Intrinsic vs Extrinsic Motivation
There are two basic types of motivation: intrinsic and extrinsic. Intrinsic motivation is when someone is internally motivated to complete a task for its own sake. Extrinsic motivation relies on outside rewards (or “sugarcoated control”, as Alfie Kohn calls it) to influence the behavior of others. Intrinsic motivation is a better predictor of achievement and engagement, and can actually be damaged by rewards.
One possible reason is that the ability to reward someone implies an unequal balance of power, and can begin to feel like bribes. Another possibility is the concept of the hedonic adaptation. Hedonic adaptation is the tendency of the human brain to quickly return to a happiness homeostasis. Receiving the reward becomes the new normal, and is no longer enticing.
Why do we still rely on rewards?
This may not seem like news in the world of nonprofits; salaries are often lower than in the private industry, so it stands to reason that intrinsic motivation is doing the heavy lifting in the employee/employer relationship. However, many managers still rely on extrinsic rewards to motivate employees. Though the logic is outdated, it’s been so ingrained in work culture that it’s difficult to overcome.
According to Ivey Business Journal, there is a tendency to assume that other people are motivated by extrinsic rewards, even when we recognize the importance of intrinsic motivation for ourselves. Knowledge is power, and being mindful of this bias can help defuse it and bring the focus back to emphasizing intrinsic motivation.

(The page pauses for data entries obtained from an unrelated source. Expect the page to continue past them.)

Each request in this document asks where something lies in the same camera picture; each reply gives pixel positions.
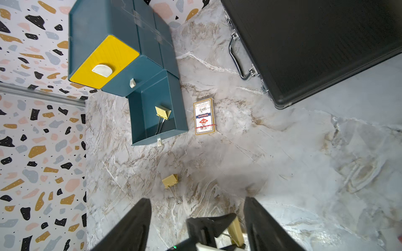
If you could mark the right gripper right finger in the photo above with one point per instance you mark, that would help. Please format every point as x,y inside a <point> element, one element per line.
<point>264,232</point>

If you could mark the yellow binder clip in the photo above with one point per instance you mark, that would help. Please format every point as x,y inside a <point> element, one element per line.
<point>170,183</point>
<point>234,232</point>
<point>163,114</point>

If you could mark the yellow top drawer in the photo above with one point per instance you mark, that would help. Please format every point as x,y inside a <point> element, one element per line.
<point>104,63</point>

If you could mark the teal drawer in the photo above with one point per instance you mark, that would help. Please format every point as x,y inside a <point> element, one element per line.
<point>161,90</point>
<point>136,73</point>

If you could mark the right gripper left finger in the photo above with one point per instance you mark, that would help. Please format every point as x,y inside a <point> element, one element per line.
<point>131,233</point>

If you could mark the teal bottom drawer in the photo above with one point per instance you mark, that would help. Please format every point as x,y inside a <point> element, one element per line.
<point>161,90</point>

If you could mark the small card packet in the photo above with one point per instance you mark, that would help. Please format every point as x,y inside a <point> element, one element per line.
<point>204,117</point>

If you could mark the teal drawer cabinet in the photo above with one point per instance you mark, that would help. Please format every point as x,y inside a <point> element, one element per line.
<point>133,22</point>

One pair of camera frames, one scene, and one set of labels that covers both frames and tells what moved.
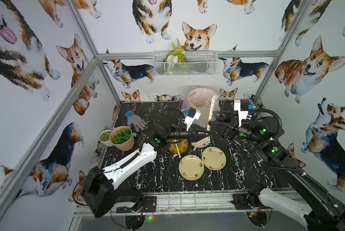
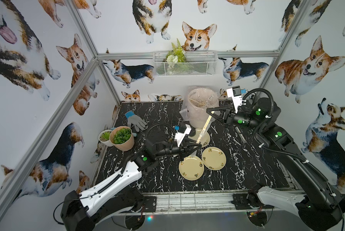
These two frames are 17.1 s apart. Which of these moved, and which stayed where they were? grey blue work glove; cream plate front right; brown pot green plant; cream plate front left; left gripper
Moved: left gripper
Stayed: cream plate front right; brown pot green plant; cream plate front left; grey blue work glove
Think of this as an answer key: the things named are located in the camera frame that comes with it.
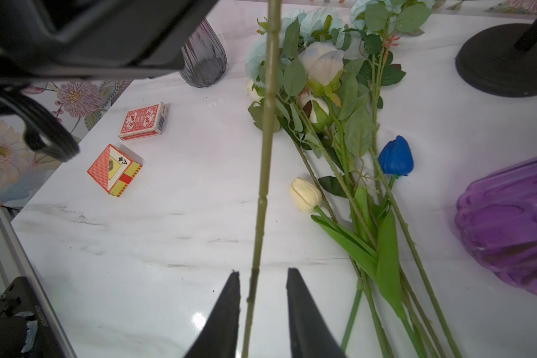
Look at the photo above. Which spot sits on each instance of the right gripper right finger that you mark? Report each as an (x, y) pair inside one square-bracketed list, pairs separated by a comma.
[(309, 335)]

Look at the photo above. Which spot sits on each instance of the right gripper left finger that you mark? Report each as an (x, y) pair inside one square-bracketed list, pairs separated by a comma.
[(219, 336)]

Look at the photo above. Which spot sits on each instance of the smoky pink glass vase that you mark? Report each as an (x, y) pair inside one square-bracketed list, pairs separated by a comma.
[(204, 57)]

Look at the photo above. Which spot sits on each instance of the small pink rose stem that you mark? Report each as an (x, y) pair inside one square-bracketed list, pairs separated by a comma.
[(264, 156)]

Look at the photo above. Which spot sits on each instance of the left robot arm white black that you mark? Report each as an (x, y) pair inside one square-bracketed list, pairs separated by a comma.
[(92, 40)]

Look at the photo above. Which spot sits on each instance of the purple blue glass vase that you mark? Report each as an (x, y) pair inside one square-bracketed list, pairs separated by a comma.
[(497, 222)]

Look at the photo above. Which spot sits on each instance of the orange red card box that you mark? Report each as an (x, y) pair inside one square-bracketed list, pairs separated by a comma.
[(114, 170)]

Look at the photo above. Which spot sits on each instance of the red playing card box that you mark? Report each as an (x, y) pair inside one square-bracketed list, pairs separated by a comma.
[(144, 122)]

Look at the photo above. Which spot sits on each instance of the pink flower bouquet green stems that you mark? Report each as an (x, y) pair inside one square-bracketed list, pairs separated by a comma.
[(319, 79)]

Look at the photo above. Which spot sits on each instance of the blue microphone on black stand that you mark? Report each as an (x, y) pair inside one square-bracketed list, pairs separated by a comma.
[(501, 60)]

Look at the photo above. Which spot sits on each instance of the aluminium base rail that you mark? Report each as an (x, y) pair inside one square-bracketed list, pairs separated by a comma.
[(29, 326)]

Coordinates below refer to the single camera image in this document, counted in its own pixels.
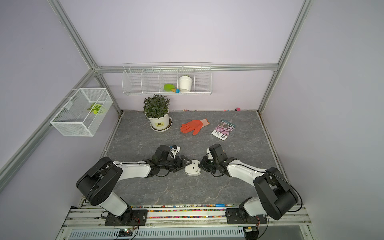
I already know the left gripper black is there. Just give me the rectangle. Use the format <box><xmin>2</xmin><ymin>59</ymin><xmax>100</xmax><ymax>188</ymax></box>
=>
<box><xmin>159</xmin><ymin>155</ymin><xmax>193</xmax><ymax>173</ymax></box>

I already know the white alarm device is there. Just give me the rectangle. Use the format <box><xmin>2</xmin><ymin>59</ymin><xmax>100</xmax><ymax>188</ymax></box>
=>
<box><xmin>185</xmin><ymin>160</ymin><xmax>201</xmax><ymax>177</ymax></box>

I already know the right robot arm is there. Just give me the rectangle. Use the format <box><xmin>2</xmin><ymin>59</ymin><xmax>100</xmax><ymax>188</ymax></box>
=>
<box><xmin>199</xmin><ymin>144</ymin><xmax>303</xmax><ymax>220</ymax></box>

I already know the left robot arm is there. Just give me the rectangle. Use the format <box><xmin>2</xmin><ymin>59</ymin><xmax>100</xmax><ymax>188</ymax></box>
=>
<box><xmin>76</xmin><ymin>145</ymin><xmax>193</xmax><ymax>218</ymax></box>

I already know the flower seed packet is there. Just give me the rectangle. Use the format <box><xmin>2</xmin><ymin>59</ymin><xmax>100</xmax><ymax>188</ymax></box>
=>
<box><xmin>212</xmin><ymin>120</ymin><xmax>236</xmax><ymax>141</ymax></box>

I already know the red orange work glove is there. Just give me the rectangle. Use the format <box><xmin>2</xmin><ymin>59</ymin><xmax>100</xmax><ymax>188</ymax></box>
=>
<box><xmin>180</xmin><ymin>119</ymin><xmax>210</xmax><ymax>136</ymax></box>

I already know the potted green plant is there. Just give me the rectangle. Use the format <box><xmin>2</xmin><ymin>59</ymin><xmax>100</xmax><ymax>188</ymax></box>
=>
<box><xmin>144</xmin><ymin>95</ymin><xmax>171</xmax><ymax>131</ymax></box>

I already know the green toy shovel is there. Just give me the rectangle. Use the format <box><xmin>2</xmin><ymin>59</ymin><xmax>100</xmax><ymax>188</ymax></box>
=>
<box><xmin>164</xmin><ymin>84</ymin><xmax>180</xmax><ymax>94</ymax></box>

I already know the small white pot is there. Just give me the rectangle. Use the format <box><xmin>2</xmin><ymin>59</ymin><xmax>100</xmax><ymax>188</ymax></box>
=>
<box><xmin>179</xmin><ymin>76</ymin><xmax>193</xmax><ymax>93</ymax></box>

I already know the green circuit board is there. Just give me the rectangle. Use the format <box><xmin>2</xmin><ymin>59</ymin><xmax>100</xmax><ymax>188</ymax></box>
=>
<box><xmin>118</xmin><ymin>229</ymin><xmax>134</xmax><ymax>238</ymax></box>

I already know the green leaf toy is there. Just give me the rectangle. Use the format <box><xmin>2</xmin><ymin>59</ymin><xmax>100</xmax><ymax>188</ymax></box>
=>
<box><xmin>87</xmin><ymin>103</ymin><xmax>106</xmax><ymax>115</ymax></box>

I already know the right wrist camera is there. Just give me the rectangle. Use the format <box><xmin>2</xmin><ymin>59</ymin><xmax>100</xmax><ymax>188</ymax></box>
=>
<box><xmin>206</xmin><ymin>149</ymin><xmax>214</xmax><ymax>160</ymax></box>

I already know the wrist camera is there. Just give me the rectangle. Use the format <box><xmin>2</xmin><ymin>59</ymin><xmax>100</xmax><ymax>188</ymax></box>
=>
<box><xmin>206</xmin><ymin>149</ymin><xmax>214</xmax><ymax>160</ymax></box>
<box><xmin>170</xmin><ymin>145</ymin><xmax>181</xmax><ymax>155</ymax></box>

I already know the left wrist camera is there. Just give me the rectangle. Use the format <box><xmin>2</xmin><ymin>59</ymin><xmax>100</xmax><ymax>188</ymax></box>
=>
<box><xmin>170</xmin><ymin>145</ymin><xmax>181</xmax><ymax>155</ymax></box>

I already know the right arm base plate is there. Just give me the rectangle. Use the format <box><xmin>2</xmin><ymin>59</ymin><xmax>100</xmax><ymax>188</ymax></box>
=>
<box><xmin>225</xmin><ymin>208</ymin><xmax>268</xmax><ymax>225</ymax></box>

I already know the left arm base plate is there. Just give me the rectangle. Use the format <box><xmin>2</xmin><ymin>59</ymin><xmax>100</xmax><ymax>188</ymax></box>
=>
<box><xmin>101</xmin><ymin>209</ymin><xmax>148</xmax><ymax>227</ymax></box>

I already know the white wire wall shelf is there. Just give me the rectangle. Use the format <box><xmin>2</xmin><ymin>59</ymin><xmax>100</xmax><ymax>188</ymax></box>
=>
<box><xmin>122</xmin><ymin>62</ymin><xmax>213</xmax><ymax>95</ymax></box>

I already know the white wire basket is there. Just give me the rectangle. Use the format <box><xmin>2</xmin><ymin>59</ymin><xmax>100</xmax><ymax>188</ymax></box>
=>
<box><xmin>50</xmin><ymin>88</ymin><xmax>113</xmax><ymax>137</ymax></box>

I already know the aluminium mounting rail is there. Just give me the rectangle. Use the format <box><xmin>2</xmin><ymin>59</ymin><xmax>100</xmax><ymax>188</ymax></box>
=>
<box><xmin>62</xmin><ymin>207</ymin><xmax>312</xmax><ymax>229</ymax></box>

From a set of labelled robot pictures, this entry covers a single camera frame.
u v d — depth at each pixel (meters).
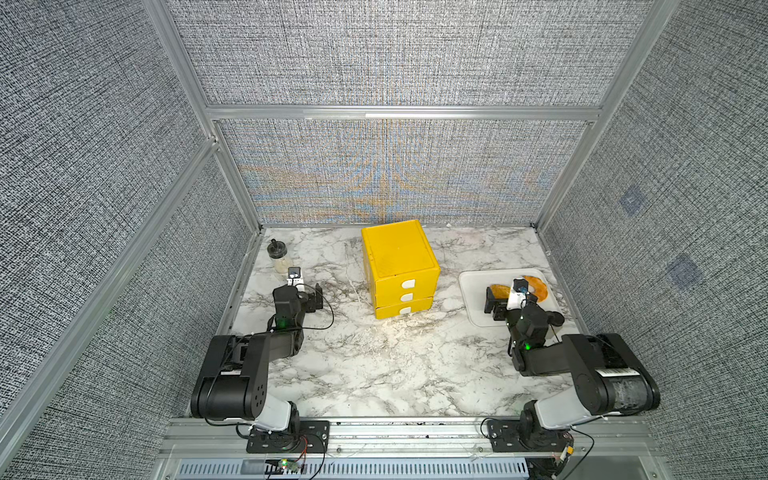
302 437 0.73
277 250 1.00
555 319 0.83
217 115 0.89
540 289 0.99
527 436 0.66
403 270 0.81
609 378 0.45
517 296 0.77
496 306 0.83
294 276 0.79
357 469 0.70
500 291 0.95
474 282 1.05
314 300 0.88
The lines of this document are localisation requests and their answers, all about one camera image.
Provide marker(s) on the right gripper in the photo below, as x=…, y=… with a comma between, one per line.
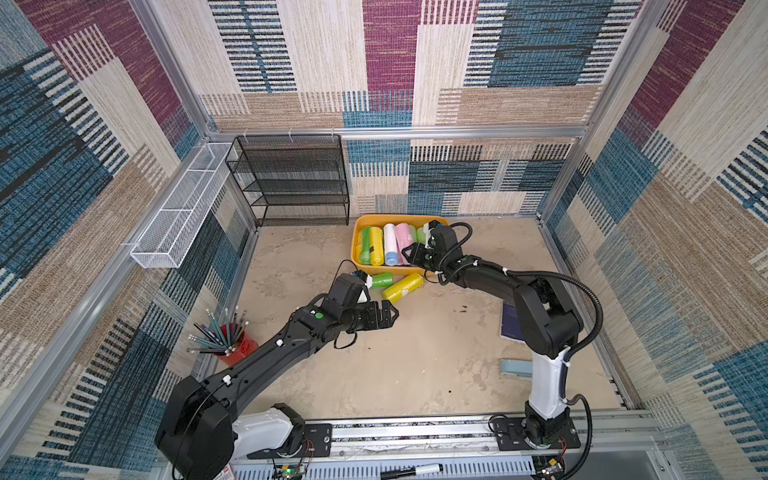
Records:
x=421, y=257

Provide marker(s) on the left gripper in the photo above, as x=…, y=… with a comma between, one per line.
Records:
x=375, y=322

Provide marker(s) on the pink roll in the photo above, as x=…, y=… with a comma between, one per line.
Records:
x=405, y=237

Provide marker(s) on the white roll blue end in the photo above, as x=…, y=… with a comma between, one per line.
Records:
x=391, y=253

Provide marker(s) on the small yellow roll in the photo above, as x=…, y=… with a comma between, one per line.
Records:
x=376, y=248

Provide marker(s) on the dark green roll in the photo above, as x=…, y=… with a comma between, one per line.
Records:
x=363, y=247

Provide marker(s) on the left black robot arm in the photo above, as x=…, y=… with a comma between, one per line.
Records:
x=200, y=431

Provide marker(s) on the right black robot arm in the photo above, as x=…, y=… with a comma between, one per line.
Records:
x=549, y=320

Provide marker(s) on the yellow plastic storage box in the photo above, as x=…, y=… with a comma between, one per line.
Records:
x=379, y=220

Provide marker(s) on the dark blue notebook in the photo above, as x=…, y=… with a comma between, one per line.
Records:
x=510, y=325

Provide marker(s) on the light blue stapler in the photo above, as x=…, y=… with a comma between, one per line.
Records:
x=518, y=368

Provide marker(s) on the black mesh shelf rack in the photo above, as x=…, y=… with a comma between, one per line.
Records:
x=292, y=180

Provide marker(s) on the red pencil cup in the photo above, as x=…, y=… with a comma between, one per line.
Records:
x=224, y=337

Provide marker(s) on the black marker pen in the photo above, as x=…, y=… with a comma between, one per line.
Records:
x=412, y=471

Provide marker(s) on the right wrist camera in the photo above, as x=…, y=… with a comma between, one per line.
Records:
x=439, y=236

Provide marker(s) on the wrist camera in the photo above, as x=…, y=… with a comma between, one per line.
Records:
x=439, y=236
x=367, y=281

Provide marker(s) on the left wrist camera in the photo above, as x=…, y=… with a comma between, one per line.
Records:
x=367, y=281

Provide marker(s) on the white wire wall basket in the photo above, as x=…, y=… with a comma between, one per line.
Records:
x=166, y=241

Increasing Intrinsic Motivation in the workplace
Because intrinsic motivation relies on internal states rather than external rewards, it can be more difficult to cultivate. However, the quality of work and engagement that it fosters makes the effort worthwhile. There are several steps that managers can take to nurture intrinsic motivation:
- Emphasize meaning
People are most motivated by what they find meaningful. Many people choose to work for nonprofits because of the opportunity to do work that makes a contribution to their community. The psychological rewards of giving back to others are strong, and managers can use that to build engagement. Connect a clear mission and purpose to the work at every turn, and help employees set defined goals that relate to the value of their work. If their work directly impacts others, arrange for them to meet those people or hear their stories.
- Encourage autonomy and creativity
When we create our own goals and have the latitude to determine the best course of action towards those goals, it makes us much more invested in them. Whenever possible, allow employees to define their challenges, design goals, and conquer them in the way they see fit.
- Provide feedback
Help employees monitor progress towards their goals. Give praise when goals are accomplished, and give honest constructive feedback in areas that require more growth. Recognize employees who have done an outstanding job of contributing to the organization.
- Find the gaps
Use tools like the Work Engagement Profile to find baseline levels of engagement, and craft an employee engagement plan according to the results. Use the tools to check in regularly and see what’s working and which areas need improvement.
Enacting effective motivation strategies is an investment in your staff, and essentially an investment in your overall organization. Like a butterfly effect for business, management (whether good or bad) effects every other aspect of the organization. Management that has a strong grasp of how intrinsic motivation works and how to implement it will have more success attracting and retaining the best talent, which inspires more public confidence and in turn leads to more donations and funding.